*ASSIGNED TASK*. Read the records below and report each line in which "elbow" occurs.

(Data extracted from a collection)

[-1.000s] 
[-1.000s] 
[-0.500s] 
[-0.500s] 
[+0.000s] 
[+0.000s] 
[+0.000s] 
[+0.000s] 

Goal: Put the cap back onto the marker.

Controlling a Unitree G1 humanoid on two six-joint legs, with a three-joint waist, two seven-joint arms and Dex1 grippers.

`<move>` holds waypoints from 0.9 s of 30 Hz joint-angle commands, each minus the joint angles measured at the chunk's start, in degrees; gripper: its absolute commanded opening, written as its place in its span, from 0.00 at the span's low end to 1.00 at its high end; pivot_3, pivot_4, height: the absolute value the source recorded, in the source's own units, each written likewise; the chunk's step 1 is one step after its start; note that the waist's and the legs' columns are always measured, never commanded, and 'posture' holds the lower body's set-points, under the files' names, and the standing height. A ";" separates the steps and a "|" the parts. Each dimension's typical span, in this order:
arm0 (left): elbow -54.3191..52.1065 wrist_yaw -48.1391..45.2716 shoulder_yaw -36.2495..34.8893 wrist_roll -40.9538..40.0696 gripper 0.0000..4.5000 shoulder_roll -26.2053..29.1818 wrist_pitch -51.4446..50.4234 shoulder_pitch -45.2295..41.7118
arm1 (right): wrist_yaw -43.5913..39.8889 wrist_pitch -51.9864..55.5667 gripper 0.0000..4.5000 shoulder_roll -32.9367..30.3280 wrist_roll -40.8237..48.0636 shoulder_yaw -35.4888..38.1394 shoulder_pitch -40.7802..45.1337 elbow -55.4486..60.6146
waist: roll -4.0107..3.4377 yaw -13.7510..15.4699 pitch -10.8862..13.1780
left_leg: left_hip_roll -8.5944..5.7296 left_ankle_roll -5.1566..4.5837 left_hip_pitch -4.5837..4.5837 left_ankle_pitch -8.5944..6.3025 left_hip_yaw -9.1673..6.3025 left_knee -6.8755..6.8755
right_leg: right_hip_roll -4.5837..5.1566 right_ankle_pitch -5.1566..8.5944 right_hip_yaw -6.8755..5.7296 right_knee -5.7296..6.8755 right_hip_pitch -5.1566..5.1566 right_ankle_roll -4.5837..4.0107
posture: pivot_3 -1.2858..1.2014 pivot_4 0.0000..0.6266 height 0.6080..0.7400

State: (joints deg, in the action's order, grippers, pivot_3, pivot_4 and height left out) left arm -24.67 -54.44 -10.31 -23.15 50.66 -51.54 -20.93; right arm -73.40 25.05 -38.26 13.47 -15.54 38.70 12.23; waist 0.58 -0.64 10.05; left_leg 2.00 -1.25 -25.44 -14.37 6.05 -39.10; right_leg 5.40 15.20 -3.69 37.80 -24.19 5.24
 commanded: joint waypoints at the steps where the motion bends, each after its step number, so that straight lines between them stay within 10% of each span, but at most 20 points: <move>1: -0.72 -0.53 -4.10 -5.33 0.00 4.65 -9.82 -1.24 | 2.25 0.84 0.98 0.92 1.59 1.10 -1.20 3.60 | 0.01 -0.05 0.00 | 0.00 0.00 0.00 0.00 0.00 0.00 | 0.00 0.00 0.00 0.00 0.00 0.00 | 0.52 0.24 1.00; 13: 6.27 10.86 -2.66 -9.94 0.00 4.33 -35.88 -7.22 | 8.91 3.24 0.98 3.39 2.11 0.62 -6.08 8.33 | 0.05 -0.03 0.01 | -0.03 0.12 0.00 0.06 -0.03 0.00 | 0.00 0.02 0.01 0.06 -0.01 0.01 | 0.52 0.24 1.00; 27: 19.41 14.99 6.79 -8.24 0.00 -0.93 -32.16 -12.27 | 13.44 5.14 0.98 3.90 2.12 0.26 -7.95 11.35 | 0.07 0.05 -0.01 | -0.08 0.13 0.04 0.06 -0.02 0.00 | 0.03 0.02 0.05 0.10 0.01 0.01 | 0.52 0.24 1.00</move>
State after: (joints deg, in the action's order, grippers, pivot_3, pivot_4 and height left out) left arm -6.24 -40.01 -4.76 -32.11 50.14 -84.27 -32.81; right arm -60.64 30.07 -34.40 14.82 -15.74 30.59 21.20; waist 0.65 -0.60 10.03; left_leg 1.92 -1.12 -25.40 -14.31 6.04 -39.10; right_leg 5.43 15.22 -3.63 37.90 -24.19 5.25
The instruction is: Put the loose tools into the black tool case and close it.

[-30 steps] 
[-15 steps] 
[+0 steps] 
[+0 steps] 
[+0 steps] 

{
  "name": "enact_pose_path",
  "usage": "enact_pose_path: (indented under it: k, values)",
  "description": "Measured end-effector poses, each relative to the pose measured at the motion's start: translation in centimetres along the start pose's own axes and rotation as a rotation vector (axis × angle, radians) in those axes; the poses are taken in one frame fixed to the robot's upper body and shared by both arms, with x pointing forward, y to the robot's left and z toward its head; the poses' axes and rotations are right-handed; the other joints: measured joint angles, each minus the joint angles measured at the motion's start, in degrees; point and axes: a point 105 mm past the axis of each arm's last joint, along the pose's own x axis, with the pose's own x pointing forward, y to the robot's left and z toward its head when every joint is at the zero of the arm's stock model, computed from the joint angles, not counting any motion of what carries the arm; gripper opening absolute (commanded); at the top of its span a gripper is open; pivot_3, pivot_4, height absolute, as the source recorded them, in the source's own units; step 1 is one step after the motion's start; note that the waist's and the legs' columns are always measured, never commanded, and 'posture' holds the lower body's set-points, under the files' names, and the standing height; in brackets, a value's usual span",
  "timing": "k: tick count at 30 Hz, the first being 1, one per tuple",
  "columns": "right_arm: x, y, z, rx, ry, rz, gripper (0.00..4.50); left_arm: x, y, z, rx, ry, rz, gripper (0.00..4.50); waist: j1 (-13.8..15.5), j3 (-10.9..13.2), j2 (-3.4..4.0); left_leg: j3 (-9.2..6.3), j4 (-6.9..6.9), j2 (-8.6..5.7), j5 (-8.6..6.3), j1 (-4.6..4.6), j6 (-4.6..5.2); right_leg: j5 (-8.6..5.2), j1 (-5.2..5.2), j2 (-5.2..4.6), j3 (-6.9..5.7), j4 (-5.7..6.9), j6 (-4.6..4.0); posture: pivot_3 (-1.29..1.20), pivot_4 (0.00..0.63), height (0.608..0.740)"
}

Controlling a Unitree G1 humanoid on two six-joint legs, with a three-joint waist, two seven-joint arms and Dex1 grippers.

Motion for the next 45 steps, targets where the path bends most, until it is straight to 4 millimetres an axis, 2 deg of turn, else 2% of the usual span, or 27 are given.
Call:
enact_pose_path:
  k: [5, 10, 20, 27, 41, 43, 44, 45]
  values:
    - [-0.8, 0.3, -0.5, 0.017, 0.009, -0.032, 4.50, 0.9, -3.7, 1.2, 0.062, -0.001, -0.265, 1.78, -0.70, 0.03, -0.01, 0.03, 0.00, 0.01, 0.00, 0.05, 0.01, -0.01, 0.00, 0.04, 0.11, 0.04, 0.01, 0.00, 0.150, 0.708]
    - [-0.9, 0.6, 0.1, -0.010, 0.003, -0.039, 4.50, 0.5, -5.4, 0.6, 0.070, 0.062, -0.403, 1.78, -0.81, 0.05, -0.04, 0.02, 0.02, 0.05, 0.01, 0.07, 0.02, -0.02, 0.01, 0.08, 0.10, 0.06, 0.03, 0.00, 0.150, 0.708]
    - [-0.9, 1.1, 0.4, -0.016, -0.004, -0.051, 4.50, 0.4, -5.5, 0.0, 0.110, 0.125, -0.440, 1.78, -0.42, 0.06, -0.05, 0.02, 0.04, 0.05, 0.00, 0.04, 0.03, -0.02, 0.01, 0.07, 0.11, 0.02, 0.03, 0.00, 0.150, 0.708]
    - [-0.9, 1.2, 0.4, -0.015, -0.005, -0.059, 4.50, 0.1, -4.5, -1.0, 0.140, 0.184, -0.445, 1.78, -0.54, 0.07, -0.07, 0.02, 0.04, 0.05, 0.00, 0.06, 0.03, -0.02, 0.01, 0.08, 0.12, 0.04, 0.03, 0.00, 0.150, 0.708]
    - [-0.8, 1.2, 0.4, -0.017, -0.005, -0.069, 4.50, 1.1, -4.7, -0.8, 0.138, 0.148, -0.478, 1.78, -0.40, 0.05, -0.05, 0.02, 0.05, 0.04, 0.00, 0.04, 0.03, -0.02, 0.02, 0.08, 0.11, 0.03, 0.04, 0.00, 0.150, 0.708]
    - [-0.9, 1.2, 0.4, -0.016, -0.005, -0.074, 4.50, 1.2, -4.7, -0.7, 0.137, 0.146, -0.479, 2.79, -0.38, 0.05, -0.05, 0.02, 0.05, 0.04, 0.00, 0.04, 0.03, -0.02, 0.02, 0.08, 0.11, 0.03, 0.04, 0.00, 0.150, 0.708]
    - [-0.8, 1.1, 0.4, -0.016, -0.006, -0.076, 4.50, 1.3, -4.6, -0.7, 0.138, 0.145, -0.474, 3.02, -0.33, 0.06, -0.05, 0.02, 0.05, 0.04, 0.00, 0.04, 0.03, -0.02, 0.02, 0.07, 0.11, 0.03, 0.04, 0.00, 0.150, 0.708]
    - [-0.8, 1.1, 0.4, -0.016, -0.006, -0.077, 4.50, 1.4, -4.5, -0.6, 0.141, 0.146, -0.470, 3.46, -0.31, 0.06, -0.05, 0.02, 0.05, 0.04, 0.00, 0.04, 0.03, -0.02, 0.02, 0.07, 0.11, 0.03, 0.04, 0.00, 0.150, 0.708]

*EXERCISE RESULT*.
arm0 (left): elbow -54.3191..52.1065 wrist_yaw -48.1391..45.2716 shoulder_yaw -36.2495..34.8893 wrist_roll -40.9538..40.0696 gripper 0.0000..4.5000 shoulder_roll -26.2053..29.1818 wrist_pitch -51.4446..50.4234 shoulder_pitch -45.2295..41.7118
arm1 (right): wrist_yaw -43.5913..39.8889 wrist_pitch -51.9864..55.5667 gripper 0.0000..4.5000 shoulder_roll -32.9367..30.3280 wrist_roll -40.8237..48.0636 shoulder_yaw -35.4888..38.1394 shoulder_pitch -40.7802..45.1337 elbow -55.4486..60.6146

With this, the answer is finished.